**Work required**: Within the entries below, the lines from the one with "Room coordinates in" through the one with "Its straight distance from the lens: 170.4" are to be set down exactly, both ends kept.

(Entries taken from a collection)
----
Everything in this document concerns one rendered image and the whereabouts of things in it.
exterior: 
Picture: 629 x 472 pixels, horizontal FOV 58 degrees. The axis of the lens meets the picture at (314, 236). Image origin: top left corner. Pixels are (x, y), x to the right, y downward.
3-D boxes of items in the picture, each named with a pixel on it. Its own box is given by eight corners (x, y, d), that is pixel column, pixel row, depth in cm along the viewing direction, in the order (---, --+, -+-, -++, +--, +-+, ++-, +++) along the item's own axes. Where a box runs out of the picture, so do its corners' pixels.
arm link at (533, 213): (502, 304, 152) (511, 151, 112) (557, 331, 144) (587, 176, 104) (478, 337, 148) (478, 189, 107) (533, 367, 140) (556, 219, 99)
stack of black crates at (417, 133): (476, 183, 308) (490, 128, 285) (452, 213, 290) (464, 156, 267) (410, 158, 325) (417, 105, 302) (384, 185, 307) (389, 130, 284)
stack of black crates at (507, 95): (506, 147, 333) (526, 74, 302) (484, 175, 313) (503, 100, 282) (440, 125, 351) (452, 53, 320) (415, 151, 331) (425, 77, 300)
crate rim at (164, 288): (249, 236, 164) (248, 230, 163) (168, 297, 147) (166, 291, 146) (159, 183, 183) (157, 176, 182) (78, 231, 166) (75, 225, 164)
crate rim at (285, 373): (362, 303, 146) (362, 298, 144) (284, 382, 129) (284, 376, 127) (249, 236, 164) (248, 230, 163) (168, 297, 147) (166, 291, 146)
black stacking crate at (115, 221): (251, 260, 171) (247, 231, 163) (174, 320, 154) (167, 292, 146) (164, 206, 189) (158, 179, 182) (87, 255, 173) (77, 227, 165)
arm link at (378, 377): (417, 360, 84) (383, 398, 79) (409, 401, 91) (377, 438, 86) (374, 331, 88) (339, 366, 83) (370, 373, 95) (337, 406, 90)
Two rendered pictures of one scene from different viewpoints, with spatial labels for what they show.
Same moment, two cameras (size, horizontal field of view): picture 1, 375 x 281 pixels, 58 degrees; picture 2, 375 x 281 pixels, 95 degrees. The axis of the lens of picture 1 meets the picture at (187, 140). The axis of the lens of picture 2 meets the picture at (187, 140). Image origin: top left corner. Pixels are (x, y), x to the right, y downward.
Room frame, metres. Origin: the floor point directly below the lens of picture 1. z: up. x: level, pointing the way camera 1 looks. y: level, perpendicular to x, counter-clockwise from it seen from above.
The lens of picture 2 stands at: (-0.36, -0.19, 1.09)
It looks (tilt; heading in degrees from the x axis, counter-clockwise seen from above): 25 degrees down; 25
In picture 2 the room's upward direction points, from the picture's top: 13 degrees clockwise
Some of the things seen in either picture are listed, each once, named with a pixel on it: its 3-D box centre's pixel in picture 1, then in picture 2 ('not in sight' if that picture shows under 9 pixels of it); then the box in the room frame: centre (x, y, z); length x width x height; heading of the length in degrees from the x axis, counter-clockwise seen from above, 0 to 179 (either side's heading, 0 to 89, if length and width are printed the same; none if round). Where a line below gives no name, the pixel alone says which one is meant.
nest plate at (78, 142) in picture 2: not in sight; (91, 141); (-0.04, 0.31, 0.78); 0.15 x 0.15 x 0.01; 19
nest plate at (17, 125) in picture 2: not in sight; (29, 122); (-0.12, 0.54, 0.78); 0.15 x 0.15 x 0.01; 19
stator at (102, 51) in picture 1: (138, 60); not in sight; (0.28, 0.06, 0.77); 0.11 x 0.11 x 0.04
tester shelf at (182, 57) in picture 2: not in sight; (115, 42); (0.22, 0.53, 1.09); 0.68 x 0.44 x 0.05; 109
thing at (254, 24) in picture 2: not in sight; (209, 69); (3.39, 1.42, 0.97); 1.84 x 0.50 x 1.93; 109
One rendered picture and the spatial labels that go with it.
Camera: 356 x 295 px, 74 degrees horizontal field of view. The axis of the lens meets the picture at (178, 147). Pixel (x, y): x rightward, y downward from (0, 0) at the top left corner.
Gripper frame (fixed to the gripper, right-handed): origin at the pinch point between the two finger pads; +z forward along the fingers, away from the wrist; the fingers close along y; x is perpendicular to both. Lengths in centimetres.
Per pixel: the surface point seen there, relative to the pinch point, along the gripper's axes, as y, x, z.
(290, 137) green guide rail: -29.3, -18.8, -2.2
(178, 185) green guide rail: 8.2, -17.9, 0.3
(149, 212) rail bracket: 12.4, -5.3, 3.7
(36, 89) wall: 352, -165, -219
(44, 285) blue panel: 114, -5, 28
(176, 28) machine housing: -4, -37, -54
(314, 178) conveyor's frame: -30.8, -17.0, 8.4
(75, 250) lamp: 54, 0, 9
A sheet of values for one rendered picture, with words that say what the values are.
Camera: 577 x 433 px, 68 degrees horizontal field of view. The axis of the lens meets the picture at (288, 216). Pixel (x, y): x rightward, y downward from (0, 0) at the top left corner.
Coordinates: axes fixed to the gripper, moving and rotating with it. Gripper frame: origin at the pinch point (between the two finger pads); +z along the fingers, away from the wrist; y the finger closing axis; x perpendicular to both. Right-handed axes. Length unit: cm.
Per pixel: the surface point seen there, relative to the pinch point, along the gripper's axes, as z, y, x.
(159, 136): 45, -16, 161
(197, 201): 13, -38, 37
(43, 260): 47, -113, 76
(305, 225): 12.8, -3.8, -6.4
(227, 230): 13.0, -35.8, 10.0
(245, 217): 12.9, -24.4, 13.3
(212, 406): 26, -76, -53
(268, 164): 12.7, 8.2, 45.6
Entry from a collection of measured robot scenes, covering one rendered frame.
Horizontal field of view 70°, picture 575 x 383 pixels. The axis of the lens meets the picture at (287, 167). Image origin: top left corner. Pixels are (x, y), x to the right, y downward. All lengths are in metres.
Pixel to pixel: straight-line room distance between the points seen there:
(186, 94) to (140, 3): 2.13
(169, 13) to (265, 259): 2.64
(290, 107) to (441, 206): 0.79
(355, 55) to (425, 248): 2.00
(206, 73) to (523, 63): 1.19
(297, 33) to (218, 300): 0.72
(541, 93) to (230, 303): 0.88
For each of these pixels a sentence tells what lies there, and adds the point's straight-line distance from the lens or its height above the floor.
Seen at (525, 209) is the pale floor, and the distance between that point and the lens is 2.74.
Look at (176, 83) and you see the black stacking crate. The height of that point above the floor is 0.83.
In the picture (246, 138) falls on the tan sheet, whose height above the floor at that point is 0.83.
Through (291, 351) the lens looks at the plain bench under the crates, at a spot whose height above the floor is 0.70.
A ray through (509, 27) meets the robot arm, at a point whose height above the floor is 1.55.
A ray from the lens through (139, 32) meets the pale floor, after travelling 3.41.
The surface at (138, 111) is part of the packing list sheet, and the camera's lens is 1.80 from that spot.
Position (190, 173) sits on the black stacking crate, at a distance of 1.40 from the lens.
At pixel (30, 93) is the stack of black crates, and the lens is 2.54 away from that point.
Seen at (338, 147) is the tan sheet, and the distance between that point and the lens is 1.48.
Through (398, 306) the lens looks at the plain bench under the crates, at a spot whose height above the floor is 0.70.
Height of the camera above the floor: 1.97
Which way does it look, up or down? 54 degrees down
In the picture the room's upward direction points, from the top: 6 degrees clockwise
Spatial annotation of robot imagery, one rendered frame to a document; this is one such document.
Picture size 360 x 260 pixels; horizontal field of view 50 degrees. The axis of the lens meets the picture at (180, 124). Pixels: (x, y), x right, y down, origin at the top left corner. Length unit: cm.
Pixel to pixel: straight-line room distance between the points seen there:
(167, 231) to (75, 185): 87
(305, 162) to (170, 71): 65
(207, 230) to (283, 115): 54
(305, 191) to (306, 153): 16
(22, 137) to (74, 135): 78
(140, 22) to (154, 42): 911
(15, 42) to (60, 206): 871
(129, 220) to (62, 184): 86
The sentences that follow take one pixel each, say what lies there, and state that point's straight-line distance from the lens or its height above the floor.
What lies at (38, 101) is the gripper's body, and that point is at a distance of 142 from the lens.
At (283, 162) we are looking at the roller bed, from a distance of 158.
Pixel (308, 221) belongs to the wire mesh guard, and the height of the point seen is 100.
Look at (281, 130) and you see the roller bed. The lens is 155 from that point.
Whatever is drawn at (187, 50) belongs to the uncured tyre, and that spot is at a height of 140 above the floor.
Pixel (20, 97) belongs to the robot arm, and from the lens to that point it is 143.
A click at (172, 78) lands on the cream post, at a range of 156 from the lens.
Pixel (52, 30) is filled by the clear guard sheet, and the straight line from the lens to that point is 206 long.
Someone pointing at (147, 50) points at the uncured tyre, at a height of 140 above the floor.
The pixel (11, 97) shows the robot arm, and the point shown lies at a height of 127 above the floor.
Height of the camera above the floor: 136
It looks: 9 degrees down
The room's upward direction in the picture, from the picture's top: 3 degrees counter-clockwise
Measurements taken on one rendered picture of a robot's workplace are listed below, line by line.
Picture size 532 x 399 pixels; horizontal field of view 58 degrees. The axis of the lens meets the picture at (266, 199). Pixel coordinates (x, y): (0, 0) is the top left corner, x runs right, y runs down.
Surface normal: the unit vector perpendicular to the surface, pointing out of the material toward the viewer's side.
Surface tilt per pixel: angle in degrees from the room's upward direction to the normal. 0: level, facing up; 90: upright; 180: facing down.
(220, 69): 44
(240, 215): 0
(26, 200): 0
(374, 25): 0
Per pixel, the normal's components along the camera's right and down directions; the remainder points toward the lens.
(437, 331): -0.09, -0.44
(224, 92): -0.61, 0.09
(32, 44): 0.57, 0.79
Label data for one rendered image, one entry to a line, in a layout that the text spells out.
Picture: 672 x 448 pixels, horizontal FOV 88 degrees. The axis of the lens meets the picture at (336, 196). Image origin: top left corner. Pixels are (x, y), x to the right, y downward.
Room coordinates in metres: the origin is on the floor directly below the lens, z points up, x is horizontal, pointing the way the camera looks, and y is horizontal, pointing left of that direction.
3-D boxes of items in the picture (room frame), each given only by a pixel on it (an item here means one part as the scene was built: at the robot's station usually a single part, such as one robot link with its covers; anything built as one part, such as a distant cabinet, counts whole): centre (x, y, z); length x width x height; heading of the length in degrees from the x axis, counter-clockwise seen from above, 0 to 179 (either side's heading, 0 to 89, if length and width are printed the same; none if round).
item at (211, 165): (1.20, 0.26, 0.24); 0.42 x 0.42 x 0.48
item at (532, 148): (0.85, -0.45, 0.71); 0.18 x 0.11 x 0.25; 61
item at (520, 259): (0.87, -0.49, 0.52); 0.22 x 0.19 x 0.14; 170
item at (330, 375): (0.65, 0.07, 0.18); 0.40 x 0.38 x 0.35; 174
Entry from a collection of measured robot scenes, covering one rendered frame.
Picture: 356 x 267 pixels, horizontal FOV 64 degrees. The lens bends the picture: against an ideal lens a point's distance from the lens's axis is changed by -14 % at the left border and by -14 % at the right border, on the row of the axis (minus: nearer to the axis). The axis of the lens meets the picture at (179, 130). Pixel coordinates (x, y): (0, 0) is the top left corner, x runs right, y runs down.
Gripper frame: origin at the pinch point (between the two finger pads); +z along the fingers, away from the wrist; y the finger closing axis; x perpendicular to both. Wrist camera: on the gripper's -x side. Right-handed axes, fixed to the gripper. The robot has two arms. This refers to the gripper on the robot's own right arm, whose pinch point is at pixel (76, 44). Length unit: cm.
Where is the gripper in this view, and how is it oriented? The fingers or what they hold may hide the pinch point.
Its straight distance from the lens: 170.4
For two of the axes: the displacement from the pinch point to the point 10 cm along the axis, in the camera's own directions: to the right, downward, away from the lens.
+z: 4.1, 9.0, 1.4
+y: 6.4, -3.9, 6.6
----
**Response**:
Room coordinates in metres: the origin is on the floor directly below the lens, z points up, x is horizontal, pointing the way the camera looks, and y is horizontal, pointing left of that direction.
3-D boxes of items in the picture (room frame), each given only by a pixel on it (an item here means one part as the scene was built: at the robot's station usually a single part, such as one robot link with its covers; anything built as one part, such as a distant cabinet, counts whole): centre (x, y, z); length x width x height; heading of the length in degrees from the x axis, counter-clockwise seen from above, 0 to 179 (either side's heading, 0 to 89, if length and width are printed the same; none if round).
item at (211, 165): (1.20, 0.26, 0.24); 0.42 x 0.42 x 0.48
item at (532, 148): (0.85, -0.45, 0.71); 0.18 x 0.11 x 0.25; 61
item at (520, 259): (0.87, -0.49, 0.52); 0.22 x 0.19 x 0.14; 170
item at (330, 375): (0.65, 0.07, 0.18); 0.40 x 0.38 x 0.35; 174
Entry from a collection of measured robot scenes, covering one rendered frame.
Picture: 356 x 267 pixels, horizontal FOV 64 degrees. The lens bends the picture: against an ideal lens a point's distance from the lens's axis is changed by -14 % at the left border and by -14 % at the right border, on the row of the axis (minus: nearer to the axis). The axis of the lens meets the picture at (179, 130). Pixel coordinates (x, y): (0, 0) is the top left corner, x runs right, y runs down.
Gripper frame: origin at the pinch point (between the two finger pads); +z along the fingers, away from the wrist; y the finger closing axis; x perpendicular to both. Wrist camera: on the gripper's -x side. Right-handed axes, fixed to the gripper. The robot has two arms. This refers to the gripper on the robot's own right arm, whose pinch point is at pixel (76, 44). Length unit: cm.
Where is the gripper in this view, and how is it oriented? The fingers or what they hold may hide the pinch point.
Its straight distance from the lens: 170.4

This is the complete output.